We find ourselves questioning why it is now that police brutality has become such a hot issue. As was the case with a number of uprisings and events over the last couple of years (such as the London Riots or the Arab Spring in 2011), social media has become a catalyst for this fight for justice. The hashtags #ICantBreathe and #BlackLivesMatter have spread through social media.

With cameras everywhere now, and with our phones allowing us to upload videos at any time we choose, it becomes so easy for civilians on the street to highlight the issues behind #BlackLivesMatter. Any moment of conflict between individuals and police can be captured and shared around the world just as the murder of Eric Garner was captured on video and posted online. Every inch of a protest can be recorded meaning the most popular images of protest are no longer controlled by the news. This technological movement has allowed people to come together over a common cause. An American issue has become incendiary across the Western world. A quick search of #BlackLivesMatter instantly gives you opinions (like-minded or otherwise) of people from around the globe. Images and slogans of recent events are constantly revolving around the internet and in the minds of online users.

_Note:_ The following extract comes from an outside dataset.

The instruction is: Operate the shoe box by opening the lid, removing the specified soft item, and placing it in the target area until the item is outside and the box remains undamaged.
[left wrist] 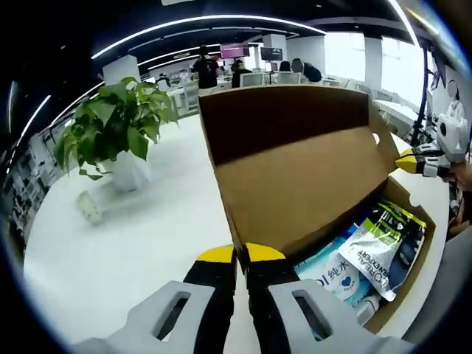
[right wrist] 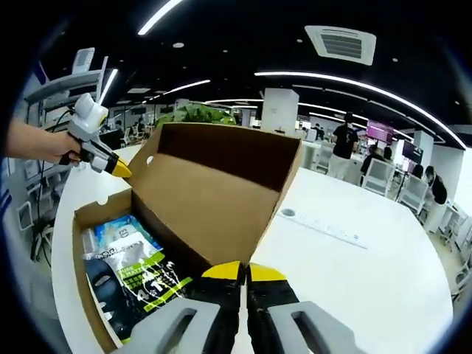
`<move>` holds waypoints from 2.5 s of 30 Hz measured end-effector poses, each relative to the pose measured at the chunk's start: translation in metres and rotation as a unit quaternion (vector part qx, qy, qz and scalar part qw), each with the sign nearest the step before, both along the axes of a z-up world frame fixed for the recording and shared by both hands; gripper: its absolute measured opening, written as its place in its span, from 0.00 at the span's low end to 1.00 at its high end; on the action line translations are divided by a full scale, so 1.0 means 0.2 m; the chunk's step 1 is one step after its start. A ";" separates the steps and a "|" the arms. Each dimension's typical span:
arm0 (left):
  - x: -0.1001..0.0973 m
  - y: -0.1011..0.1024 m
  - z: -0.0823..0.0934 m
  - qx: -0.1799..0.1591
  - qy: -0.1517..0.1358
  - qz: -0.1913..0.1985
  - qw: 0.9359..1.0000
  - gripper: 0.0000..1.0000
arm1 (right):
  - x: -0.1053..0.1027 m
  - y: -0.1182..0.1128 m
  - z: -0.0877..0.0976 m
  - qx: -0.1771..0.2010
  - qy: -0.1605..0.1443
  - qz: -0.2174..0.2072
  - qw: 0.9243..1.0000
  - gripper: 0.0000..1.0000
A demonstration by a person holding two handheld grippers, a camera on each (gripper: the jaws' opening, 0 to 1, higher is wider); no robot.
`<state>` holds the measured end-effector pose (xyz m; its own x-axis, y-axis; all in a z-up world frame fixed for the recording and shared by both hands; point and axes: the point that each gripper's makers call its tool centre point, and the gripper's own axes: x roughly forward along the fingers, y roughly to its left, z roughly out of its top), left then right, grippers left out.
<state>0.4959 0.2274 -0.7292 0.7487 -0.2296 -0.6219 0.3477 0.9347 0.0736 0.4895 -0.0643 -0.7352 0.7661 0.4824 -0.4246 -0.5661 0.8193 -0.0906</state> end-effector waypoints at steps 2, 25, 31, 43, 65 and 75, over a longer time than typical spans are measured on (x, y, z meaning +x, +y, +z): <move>0.01 0.00 0.00 0.001 0.001 0.001 1.000 0.01 | 0.01 0.00 0.00 0.002 0.001 -0.001 1.000 0.00; 0.12 0.02 -0.08 -0.011 0.013 0.024 1.000 0.02 | 0.10 -0.01 -0.04 0.006 0.023 0.001 1.000 0.00; 0.12 0.02 -0.12 -0.022 0.025 0.035 0.999 0.02 | 0.12 -0.02 -0.06 0.014 0.035 -0.004 0.999 0.00; 0.07 0.02 -0.18 -0.033 0.048 0.040 0.998 0.02 | 0.11 -0.02 -0.06 0.058 0.066 -0.027 0.996 0.01; -0.09 -0.11 -0.11 -0.005 0.026 -0.011 1.000 0.25 | -0.15 -0.01 -0.02 0.094 0.082 0.002 0.992 0.21; -0.19 -0.26 -0.10 -0.042 0.036 -0.042 0.998 0.32 | -0.27 0.04 -0.02 0.091 0.088 0.026 0.992 0.30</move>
<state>0.4582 0.1748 -0.7497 0.6786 -0.3430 -0.6496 0.4265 0.9039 -0.0318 0.4362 -0.0561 -0.7402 0.6597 0.6007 -0.4516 -0.6027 0.7819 0.1597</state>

Even with all this attention being placed on these boys and men, there is still an aspect to this narrative which is missing: women. Last summer, American writer Kirsten West Savali pointed at how “black people becomes black men by default”. Racist violence is so commonly associated with men, that the idea of a woman being subjected to such violence appears rare. Even with there being an emotional outpour for men like Garner and Brown, no female victims have experienced such support.

Such is the case with Yvette Brown. The mother from Texas was fatally shot by a police officer in February 2014. Initial reports stated that she was armed, but these were later retracted. Yvette Smith was black and unarmed, but where were the protests? The rallying cries? Tarika Wilson, another example, was shot, unarmed, by a police officer in 2008. One of her children, one year-old Sincere Wilson was also shot. Men like Brown, Garner, and John Crawford have become symbols for change. Women like Smith and Wilson have no such cache. They don’t even have a Wikipedia page – a modern example of their obscurity. If advocates and protesters of the #BlackLivesMatter group wish to see change in American law enforcement, moving beyond the gender divide is a key barrier to be overcome.

It is becoming clear that this issue is not going away. Even though this racial issue has entered the American mainstream by force, there is little evidence of change. The African-American community is fifty years removed from the civil rights movement. It is a time for reflection. The social inequality gap is only getting larger in the US and using expenditure to contain a social divide is becoming less viable. Police officers have treated black men and women as threats due to such social divisions. The few disadvantaged ones who turn to criminality have scared the community-at-large, allowing the system to create this “us versus them” reality. It could be said that people of colour have become, to the US police force, something to contain.

With Obama’s rise to power change was promised, but ultimately this promise was not fulfilled. There is a deep schism in American society, one that seems very likely to continue in the years ahead. It is clear that the police view people of colour as a threat. People are standing up and saying “enough”, but are these voices loud enough to break the cycle?